- Mój brzuch należy do mnie", "Moje ciało - mój wybór"- takie hasła miały wypisane na swoich ciałach aktywistki feministycznej organizacji, które zaatakowały niemieckiego ministra zdrowia Jensa Spahna. Powód? Protestowały przeciwko prowadzeniu badań nad psychicznymi skutkami aborcji u kobiet.


W piątek szef resortu zdrowia występował na spotkaniu lokalnych działaczy CDU w miasteczku Meldorf na północy Niemiec. Dwie aktywistki organizacji Fenem, wtargnęły na salę, rozebrały się i obrzuciły Spahna plikami karteczek.

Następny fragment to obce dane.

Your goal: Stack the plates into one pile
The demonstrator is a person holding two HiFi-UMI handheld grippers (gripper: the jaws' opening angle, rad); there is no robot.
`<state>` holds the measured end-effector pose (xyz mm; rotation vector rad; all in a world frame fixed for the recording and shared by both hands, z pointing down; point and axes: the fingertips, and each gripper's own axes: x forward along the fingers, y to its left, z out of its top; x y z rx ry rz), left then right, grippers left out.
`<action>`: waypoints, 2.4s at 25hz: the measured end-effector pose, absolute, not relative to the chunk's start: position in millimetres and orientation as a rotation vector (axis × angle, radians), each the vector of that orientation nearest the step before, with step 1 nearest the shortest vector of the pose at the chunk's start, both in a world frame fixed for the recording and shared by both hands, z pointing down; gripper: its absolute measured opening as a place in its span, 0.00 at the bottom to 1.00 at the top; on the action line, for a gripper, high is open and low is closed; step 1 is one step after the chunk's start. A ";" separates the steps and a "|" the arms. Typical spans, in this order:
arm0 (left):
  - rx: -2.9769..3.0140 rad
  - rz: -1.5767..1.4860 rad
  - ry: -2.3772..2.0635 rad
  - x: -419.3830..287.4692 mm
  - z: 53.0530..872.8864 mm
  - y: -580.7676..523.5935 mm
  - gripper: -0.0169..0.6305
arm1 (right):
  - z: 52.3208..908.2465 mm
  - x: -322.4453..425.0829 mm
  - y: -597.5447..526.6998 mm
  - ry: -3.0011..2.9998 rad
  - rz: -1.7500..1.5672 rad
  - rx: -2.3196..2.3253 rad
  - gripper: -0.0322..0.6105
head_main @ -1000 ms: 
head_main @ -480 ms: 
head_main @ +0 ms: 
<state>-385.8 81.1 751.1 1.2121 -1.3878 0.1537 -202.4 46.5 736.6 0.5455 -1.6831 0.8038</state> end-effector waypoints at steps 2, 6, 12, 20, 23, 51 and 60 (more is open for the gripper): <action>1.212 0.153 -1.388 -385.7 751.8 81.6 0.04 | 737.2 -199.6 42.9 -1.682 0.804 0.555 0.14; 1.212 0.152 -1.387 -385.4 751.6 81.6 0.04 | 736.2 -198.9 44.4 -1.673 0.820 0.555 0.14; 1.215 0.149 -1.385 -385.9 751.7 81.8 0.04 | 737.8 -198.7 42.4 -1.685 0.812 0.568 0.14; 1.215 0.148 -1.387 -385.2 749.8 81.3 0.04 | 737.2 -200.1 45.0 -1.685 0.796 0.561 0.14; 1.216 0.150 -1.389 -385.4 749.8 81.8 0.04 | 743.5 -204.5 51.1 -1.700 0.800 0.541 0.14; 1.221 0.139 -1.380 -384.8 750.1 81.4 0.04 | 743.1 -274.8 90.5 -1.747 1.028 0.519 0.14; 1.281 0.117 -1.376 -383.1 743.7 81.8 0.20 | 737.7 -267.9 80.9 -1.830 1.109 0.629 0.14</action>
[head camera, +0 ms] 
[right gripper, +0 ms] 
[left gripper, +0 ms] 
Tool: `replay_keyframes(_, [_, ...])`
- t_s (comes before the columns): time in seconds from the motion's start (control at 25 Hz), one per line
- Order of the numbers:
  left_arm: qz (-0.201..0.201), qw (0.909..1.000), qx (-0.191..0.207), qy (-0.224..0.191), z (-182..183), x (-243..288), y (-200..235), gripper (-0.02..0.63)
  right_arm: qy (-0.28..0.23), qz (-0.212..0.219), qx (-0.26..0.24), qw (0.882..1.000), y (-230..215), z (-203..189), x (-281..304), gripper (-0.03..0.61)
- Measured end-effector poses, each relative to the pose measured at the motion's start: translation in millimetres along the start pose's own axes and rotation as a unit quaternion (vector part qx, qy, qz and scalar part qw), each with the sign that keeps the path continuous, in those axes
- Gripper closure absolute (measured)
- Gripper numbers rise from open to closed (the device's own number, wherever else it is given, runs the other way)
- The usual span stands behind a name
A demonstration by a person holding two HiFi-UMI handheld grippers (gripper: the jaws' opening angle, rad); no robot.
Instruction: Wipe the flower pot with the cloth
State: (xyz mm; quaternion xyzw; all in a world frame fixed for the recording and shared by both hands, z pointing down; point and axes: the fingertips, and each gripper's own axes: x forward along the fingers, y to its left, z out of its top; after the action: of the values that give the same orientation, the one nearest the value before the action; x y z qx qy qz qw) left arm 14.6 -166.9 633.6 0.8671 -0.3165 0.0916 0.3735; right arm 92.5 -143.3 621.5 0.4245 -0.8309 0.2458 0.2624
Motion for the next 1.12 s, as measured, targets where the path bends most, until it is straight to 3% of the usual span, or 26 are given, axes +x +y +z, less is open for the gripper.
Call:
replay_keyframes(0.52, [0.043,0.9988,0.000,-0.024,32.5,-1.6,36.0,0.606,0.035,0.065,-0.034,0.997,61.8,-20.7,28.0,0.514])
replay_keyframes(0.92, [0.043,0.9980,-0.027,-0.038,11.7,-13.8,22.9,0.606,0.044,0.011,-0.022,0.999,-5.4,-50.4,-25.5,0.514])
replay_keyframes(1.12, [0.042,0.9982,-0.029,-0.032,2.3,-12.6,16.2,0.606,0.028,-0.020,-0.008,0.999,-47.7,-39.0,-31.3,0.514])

W lutym 2019 roku minister zdrowia przeznaczył 5 mln euro na badania psychicznych skutków aborcji u kobiet. To właśnie to rozwścieczyło kobiety. Ich zdaniem resort zdrowia powinien przeznaczyć środki na inne cele.

Kobiety, zanim zostały wyprowadzone przez ochronę, zdążyły odśpiewać kilka wersów przerobionej specjalnie na tę okazję piosenki "Wahnsinn" (Szaleństwo) z 1983 roku autorstwa gwiazdora niemieckiej muzyki rozrywkowej Wolfganga Petry. Członkinie Femenu śpiewały jednak "Spahnsinn" - nawiązując do nazwiska ministra.

Jednak minister Spahn, który jest homoseksualistą, zripostował "Na golasa nie zrobicie na mnie wrażenia".